◆ Exercise aim ◆
Every line of the data below is to be written out again exactly.

Extracted records:
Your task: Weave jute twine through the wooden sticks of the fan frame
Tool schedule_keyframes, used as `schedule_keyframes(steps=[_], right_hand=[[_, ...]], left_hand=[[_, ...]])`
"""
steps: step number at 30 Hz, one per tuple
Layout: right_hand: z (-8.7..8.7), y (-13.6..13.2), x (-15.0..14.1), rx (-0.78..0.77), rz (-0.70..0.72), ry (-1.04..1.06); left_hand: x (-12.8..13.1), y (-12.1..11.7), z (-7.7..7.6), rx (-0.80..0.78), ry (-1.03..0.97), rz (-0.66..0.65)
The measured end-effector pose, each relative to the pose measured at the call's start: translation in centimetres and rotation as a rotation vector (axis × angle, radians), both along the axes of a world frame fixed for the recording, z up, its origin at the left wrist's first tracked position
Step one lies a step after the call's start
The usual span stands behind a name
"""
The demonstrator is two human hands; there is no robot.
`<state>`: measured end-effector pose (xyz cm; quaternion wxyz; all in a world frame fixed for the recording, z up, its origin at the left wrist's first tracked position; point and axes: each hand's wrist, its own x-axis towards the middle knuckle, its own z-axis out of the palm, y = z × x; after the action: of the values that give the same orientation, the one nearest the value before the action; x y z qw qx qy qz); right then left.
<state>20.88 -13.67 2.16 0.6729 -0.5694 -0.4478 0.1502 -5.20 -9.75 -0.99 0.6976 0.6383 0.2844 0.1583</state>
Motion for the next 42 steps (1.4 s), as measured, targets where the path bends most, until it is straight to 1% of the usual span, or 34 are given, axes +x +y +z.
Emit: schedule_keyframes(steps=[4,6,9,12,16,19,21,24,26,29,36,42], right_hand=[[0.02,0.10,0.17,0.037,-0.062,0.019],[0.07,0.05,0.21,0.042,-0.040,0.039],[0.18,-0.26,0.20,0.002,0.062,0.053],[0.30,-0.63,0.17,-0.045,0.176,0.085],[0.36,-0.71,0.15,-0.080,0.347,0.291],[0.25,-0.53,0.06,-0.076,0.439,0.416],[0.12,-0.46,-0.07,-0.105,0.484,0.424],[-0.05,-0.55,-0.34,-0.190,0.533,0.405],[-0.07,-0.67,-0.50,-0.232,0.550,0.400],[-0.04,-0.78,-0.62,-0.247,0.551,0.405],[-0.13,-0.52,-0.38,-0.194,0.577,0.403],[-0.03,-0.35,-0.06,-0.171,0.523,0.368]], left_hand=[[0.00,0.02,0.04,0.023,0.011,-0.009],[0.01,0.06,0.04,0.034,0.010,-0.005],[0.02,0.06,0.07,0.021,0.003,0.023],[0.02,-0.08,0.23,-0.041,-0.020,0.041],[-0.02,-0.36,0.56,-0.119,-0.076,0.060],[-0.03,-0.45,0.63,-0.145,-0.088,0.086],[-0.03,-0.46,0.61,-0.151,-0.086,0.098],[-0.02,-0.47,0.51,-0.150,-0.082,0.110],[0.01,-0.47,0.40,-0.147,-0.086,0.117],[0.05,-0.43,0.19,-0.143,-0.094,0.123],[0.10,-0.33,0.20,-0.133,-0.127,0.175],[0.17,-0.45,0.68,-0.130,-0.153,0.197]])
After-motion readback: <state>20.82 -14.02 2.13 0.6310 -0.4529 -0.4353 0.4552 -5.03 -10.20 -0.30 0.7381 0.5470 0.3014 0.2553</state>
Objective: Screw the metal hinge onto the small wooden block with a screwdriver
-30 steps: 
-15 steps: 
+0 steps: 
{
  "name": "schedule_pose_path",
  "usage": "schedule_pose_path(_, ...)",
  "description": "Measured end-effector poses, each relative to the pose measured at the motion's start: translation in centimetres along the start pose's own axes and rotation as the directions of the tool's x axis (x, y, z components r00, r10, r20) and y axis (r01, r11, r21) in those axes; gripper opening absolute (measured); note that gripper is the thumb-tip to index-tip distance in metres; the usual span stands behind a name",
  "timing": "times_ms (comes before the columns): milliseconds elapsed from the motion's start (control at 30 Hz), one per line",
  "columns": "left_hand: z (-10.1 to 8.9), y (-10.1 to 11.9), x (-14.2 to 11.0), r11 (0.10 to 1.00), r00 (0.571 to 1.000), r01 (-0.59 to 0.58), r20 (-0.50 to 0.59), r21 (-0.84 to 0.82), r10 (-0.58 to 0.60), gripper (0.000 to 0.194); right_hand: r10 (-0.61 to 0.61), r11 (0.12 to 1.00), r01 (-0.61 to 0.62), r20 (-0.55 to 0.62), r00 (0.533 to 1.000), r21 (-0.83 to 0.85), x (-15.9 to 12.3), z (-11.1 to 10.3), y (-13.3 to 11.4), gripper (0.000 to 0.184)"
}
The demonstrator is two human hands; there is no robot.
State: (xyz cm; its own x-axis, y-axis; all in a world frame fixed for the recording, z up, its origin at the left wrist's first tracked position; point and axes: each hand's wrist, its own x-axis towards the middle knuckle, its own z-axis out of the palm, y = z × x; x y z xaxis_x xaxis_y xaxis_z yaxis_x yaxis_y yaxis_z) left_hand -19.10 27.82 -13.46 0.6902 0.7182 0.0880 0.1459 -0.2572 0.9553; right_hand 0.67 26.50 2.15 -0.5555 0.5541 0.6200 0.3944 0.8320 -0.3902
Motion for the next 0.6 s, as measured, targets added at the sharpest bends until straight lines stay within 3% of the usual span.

◆ Expected output ◆
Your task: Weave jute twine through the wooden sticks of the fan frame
Tool schedule_keyframes, used as `schedule_keyframes(steps=[_], right_hand=[[_, ...]], left_hand=[[_, ...]])`
"""
steps: step number at 30 Hz, one per tuple
Layout: right_hand: z (-8.7..8.7), y (-13.6..13.2), x (-15.0..14.1), rx (-0.78..0.77), rz (-0.70..0.72), ry (-1.04..1.06); left_hand: x (-12.8..13.1), y (-12.1..11.7), z (-7.7..7.6), rx (-0.80..0.78), ry (-1.03..0.97), rz (-0.66..0.65)
The measured end-effector pose, each relative to the pose measured at the call's start: translation in centimetres and rotation as a rotation vector (axis × angle, radians), both along the axes of a world frame fixed for the recording, z up, its origin at the left wrist's first tracked position
Step one lies a step after the call's start
The usual span stands behind a name
"""
The demonstrator is two human hands; there is no robot.
`<state>`: measured end-effector pose (xyz cm; quaternion wxyz; all in a world frame fixed for the recording, z up, its origin at the left wrist's first tracked position; point and axes: each hand's wrist, its own x-axis towards the middle knuckle, its own z-axis out of the palm, y = z × x; after the action: of the values that give the same orientation, the one nearest the value before the action; x y z qw qx qy qz); right then left.
<state>20.88 -13.67 2.16 0.6729 -0.5694 -0.4478 0.1502 -5.20 -9.75 -0.99 0.6976 0.6383 0.2844 0.1583</state>
Motion for the next 42 steps (1.4 s), as measured, targets where the path bends most, until it is straight to 1% of the usual span, or 34 are given, axes +x +y +z.
Emit: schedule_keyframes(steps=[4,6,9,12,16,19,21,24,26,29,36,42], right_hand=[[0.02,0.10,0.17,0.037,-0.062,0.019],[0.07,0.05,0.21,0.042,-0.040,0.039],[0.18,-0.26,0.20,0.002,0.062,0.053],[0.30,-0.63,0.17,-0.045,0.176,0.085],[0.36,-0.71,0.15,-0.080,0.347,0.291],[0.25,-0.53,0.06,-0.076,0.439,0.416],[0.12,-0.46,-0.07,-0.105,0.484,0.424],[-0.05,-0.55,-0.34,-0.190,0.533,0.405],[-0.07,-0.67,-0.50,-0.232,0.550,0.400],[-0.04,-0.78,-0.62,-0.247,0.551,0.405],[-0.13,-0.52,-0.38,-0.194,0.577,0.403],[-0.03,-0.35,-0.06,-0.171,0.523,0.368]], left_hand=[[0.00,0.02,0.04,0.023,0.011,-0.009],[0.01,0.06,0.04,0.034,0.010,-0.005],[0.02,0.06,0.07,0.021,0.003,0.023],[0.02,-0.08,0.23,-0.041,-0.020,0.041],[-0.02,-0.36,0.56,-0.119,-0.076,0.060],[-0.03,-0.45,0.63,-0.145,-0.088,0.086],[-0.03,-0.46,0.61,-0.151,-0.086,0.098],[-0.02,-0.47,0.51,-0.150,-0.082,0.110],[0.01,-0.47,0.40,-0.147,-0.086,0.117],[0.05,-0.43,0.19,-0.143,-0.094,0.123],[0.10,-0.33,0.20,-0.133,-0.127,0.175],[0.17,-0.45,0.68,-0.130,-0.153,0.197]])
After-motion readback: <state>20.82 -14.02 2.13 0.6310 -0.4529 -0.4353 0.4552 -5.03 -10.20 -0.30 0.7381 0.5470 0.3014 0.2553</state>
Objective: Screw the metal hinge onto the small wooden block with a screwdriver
-30 steps: 
-15 steps: 
+0 steps: 
{
  "name": "schedule_pose_path",
  "usage": "schedule_pose_path(_, ...)",
  "description": "Measured end-effector poses, each relative to the pose measured at the motion's start: translation in centimetres along the start pose's own axes and rotation as the directions of the tool's x axis (x, y, z components r00, r10, r20) and y axis (r01, r11, r21) in those axes; gripper opening absolute (measured); note that gripper is the thumb-tip to index-tip distance in metres; the usual span stands behind a name",
  "timing": "times_ms (comes before the columns): milliseconds elapsed from the motion's start (control at 30 Hz), one per line",
  "columns": "left_hand: z (-10.1 to 8.9), y (-10.1 to 11.9), x (-14.2 to 11.0), r11 (0.10 to 1.00), r00 (0.571 to 1.000), r01 (-0.59 to 0.58), r20 (-0.50 to 0.59), r21 (-0.84 to 0.82), r10 (-0.58 to 0.60), gripper (0.000 to 0.194); right_hand: r10 (-0.61 to 0.61), r11 (0.12 to 1.00), r01 (-0.61 to 0.62), r20 (-0.55 to 0.62), r00 (0.533 to 1.000), r21 (-0.83 to 0.85), x (-15.9 to 12.3), z (-11.1 to 10.3), y (-13.3 to 11.4), gripper (0.000 to 0.184)"
}
The demonstrator is two human hands; there is no robot.
State: (xyz cm; its own x-axis, y-axis; all in a world frame fixed for the recording, z up, its origin at the left wrist's first tracked position; point and axes: each hand's wrist, its own x-axis towards the middle knuckle, its own z-axis out of the palm, y = z × x; x y z xaxis_x xaxis_y xaxis_z yaxis_x yaxis_y yaxis_z) left_hand -19.10 27.82 -13.46 0.6902 0.7182 0.0880 0.1459 -0.2572 0.9553; right_hand 0.67 26.50 2.15 -0.5555 0.5541 0.6200 0.3944 0.8320 -0.3902
Motion for the next 0.6 s, as measured, targets added at the sharpest bends until straight lines stay within 3% of the usual span.

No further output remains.